Expression profiling of peripheral blood cells in patients with different subtypes of spinocerebellar ataxias

Spinocerebellar ataxias (SCAs) are dominant, late onset hereditary disorders characterized by a progressive ataxia that is variably associated with other neurological symptoms. The clinical hallmarks result from a progressive degenerative process that mostly affects the cerebellum, brainstem and spinal cord. To date at least 25 different loci are associated with SCAs and related diseases. A large number of SCAs are caused by expanded CAG repeats within protein coding regions leading to polyglutamine tracts.

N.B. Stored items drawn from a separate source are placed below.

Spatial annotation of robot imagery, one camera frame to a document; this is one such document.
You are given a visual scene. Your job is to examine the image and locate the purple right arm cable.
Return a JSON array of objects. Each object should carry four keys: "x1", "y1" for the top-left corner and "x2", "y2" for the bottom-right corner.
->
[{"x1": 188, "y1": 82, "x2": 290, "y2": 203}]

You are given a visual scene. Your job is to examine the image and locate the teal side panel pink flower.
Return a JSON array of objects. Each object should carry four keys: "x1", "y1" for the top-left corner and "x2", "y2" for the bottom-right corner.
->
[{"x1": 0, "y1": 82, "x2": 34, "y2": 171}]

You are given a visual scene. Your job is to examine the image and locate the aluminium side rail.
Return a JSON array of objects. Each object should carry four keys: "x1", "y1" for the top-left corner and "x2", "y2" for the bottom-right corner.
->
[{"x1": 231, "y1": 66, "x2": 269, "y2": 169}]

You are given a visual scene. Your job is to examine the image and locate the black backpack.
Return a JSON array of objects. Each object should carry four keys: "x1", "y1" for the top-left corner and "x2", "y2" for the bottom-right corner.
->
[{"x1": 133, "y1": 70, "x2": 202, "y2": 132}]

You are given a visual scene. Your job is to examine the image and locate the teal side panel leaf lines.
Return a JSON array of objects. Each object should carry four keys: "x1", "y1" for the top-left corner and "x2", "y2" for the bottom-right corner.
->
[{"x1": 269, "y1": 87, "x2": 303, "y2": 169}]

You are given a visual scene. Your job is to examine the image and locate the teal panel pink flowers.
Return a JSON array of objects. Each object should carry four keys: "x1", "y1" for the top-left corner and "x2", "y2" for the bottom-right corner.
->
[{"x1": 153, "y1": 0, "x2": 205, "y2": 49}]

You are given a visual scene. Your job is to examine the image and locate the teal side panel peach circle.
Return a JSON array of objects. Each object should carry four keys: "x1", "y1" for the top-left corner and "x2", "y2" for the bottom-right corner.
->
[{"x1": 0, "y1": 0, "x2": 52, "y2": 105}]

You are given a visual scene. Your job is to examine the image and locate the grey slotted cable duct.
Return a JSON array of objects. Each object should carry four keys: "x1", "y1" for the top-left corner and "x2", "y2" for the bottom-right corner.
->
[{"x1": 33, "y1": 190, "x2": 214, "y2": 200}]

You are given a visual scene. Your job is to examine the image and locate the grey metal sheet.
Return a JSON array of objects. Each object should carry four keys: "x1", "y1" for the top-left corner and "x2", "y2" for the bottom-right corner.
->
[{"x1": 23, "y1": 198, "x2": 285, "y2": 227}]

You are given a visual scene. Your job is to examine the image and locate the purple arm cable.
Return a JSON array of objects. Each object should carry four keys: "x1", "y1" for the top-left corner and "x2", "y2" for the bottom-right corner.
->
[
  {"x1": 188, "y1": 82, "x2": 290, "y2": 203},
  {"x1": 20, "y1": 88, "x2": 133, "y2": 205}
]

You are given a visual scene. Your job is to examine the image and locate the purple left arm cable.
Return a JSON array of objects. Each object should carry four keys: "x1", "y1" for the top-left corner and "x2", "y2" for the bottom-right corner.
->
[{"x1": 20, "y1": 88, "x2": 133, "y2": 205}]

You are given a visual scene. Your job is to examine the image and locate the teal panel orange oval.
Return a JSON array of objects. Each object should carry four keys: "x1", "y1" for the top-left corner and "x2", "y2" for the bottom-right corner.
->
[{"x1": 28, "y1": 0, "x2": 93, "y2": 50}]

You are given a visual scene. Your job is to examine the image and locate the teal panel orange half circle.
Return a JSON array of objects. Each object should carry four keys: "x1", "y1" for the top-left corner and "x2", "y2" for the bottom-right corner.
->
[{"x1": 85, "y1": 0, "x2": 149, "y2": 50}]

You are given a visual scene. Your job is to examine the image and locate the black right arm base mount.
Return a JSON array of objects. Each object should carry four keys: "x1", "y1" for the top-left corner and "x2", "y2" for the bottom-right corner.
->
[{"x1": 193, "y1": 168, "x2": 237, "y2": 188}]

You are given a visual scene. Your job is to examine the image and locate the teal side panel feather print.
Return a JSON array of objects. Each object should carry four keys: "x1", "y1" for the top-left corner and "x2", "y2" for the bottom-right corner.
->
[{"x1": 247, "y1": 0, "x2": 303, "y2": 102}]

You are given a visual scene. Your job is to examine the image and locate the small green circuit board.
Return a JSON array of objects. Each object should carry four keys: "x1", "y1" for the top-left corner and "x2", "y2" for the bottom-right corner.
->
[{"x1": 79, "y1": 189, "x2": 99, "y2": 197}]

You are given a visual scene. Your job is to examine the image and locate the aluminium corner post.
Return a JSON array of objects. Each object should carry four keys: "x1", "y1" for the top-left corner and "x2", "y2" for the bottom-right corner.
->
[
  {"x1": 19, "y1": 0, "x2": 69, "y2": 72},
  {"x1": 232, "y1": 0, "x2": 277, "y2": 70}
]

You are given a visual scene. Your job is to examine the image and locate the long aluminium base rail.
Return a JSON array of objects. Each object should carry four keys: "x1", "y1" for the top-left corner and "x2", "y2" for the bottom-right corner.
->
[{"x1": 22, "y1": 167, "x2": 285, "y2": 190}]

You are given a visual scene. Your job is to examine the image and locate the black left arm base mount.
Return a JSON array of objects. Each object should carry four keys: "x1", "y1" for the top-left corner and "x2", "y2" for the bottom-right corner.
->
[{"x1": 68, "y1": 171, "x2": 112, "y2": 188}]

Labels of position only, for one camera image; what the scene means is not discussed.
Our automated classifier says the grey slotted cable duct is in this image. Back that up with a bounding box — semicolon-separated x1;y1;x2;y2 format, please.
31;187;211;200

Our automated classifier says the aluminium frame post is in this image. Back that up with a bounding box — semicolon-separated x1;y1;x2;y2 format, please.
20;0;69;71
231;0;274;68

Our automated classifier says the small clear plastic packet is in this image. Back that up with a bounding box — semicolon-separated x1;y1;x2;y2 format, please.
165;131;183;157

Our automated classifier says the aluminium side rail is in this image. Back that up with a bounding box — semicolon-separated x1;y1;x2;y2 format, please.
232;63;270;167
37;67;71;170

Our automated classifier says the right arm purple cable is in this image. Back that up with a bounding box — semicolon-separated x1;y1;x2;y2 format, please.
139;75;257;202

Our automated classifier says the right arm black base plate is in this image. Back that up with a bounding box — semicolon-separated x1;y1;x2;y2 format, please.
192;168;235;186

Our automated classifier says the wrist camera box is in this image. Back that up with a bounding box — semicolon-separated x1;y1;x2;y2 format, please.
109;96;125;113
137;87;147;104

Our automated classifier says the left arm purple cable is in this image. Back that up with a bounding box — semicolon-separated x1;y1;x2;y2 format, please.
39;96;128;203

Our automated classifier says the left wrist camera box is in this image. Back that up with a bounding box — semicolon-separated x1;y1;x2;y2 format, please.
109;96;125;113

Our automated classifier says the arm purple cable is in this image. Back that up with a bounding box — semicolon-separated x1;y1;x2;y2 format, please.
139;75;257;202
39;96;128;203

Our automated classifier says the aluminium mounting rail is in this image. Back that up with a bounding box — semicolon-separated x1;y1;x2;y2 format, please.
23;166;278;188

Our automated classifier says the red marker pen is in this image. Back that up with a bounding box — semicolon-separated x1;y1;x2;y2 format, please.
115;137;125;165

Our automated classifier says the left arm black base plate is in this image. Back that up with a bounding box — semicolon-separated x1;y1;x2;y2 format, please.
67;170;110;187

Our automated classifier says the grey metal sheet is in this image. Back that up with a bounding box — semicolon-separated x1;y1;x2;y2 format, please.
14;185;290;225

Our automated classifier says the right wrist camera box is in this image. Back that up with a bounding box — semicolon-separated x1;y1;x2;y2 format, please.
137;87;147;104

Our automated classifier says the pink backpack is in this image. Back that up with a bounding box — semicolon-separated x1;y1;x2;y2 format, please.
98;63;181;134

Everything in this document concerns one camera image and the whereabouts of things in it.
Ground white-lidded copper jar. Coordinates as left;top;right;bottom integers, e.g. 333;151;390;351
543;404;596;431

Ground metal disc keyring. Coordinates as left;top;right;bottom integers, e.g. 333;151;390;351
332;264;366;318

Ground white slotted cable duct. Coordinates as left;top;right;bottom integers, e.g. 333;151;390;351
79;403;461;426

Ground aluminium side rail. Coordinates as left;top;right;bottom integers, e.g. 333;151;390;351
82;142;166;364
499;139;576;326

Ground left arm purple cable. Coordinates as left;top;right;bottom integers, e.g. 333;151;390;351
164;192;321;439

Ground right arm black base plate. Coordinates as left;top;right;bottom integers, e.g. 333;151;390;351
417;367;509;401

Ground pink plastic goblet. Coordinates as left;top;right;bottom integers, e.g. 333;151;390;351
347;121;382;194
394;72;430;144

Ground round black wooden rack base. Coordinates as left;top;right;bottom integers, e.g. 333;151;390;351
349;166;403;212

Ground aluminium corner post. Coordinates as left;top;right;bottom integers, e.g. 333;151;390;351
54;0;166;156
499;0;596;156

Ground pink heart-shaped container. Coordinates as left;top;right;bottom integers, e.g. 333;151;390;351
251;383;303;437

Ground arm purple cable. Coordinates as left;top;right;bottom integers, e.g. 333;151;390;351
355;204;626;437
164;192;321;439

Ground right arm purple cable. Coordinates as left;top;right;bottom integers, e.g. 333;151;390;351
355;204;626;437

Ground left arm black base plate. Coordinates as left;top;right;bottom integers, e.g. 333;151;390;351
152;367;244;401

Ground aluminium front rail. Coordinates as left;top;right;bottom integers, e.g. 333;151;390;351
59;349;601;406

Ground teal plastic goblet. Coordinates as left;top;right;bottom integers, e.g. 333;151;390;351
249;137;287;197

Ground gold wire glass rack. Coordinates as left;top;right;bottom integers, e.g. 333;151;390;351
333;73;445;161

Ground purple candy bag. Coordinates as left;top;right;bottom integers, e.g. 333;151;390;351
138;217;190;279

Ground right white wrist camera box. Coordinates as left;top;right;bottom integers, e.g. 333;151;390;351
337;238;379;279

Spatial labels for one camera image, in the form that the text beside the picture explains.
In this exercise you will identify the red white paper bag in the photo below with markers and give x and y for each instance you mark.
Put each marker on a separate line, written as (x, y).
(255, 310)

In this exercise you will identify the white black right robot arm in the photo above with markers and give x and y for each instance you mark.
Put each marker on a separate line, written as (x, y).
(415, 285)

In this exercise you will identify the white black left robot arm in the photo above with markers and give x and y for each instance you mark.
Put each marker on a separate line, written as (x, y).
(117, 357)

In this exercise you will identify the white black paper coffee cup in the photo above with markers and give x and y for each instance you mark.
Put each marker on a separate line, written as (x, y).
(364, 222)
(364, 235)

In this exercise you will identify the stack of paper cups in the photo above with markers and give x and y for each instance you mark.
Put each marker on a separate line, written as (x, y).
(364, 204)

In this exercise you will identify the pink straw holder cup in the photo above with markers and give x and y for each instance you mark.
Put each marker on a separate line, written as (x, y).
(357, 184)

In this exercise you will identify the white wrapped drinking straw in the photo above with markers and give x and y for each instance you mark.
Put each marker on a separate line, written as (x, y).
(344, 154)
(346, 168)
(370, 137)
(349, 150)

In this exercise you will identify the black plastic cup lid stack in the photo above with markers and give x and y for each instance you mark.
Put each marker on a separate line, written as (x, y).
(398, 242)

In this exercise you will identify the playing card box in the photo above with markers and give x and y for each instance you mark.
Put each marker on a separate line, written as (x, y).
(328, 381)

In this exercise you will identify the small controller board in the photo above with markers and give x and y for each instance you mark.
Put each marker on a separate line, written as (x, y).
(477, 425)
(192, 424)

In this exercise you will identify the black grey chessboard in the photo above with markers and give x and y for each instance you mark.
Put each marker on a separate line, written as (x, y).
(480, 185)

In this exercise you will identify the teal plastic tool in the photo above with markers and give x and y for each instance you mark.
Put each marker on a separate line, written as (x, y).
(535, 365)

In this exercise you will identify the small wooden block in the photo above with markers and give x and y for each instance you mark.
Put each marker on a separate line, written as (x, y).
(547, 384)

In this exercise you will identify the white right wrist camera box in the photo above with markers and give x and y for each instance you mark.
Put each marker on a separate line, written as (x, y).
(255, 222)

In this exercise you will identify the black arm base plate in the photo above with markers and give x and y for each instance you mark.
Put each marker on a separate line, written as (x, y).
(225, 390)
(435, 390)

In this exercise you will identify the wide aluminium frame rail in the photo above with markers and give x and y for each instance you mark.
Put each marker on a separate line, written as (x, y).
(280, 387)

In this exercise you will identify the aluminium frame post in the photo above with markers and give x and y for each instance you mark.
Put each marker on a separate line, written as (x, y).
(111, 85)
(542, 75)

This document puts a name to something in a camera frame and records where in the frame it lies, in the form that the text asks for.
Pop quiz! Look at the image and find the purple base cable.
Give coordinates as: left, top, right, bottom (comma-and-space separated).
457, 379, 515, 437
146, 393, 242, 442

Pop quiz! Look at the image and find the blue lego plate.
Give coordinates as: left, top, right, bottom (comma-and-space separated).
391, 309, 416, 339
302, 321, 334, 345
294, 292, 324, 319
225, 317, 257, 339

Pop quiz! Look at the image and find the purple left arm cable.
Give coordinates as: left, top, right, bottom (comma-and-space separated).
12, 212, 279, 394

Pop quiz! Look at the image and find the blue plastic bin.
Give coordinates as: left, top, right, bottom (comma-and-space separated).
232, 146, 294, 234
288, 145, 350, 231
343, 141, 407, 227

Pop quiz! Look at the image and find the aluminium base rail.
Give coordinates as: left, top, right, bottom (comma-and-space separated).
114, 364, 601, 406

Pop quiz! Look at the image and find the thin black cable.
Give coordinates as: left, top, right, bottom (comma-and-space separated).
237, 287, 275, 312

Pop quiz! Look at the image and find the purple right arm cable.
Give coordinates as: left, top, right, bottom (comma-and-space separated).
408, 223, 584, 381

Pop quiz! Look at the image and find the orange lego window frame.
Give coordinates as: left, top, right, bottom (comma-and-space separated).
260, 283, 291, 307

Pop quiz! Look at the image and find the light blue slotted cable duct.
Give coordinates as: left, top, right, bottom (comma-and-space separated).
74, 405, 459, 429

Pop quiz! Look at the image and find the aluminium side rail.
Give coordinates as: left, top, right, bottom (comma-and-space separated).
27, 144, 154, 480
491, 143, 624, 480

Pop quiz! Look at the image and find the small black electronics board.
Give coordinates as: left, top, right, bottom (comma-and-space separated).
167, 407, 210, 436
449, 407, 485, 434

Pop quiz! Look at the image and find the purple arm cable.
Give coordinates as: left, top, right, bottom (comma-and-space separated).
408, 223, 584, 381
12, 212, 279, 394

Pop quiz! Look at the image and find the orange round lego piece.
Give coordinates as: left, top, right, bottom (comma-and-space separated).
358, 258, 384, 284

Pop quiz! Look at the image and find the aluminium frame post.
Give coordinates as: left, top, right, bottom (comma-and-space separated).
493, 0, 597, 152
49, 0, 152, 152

Early detection of these disorders would enable both more effective diagnosis and treatment as well as a better understanding of pathogenesis and pathophysiological processes. Therefore, we need easily accessible markers, which should i) differentiate between patients with different SCA types and ii) be detectable allready in a preclinical state of disease progression.

To achive this goal, we collected peripheral blood (PaxGene) of patients with six different SCA types as well as controls for expression profiling. Here we report the results for SCA1, 2, 3 and 6. First, we established a protocol to reduce the globin messages with magnetic beads. After hybridization of the U133 plus 2.0 Affymetrix array, expression profiles for both controls and SCA patients were analysed. Differentially expressed genes were determined that can distinguish between control samples and SCA patients as well as a set of genes which seperates SCA3 from SCA6 patients. Microarray results were validated using real-competitive RT-PCR.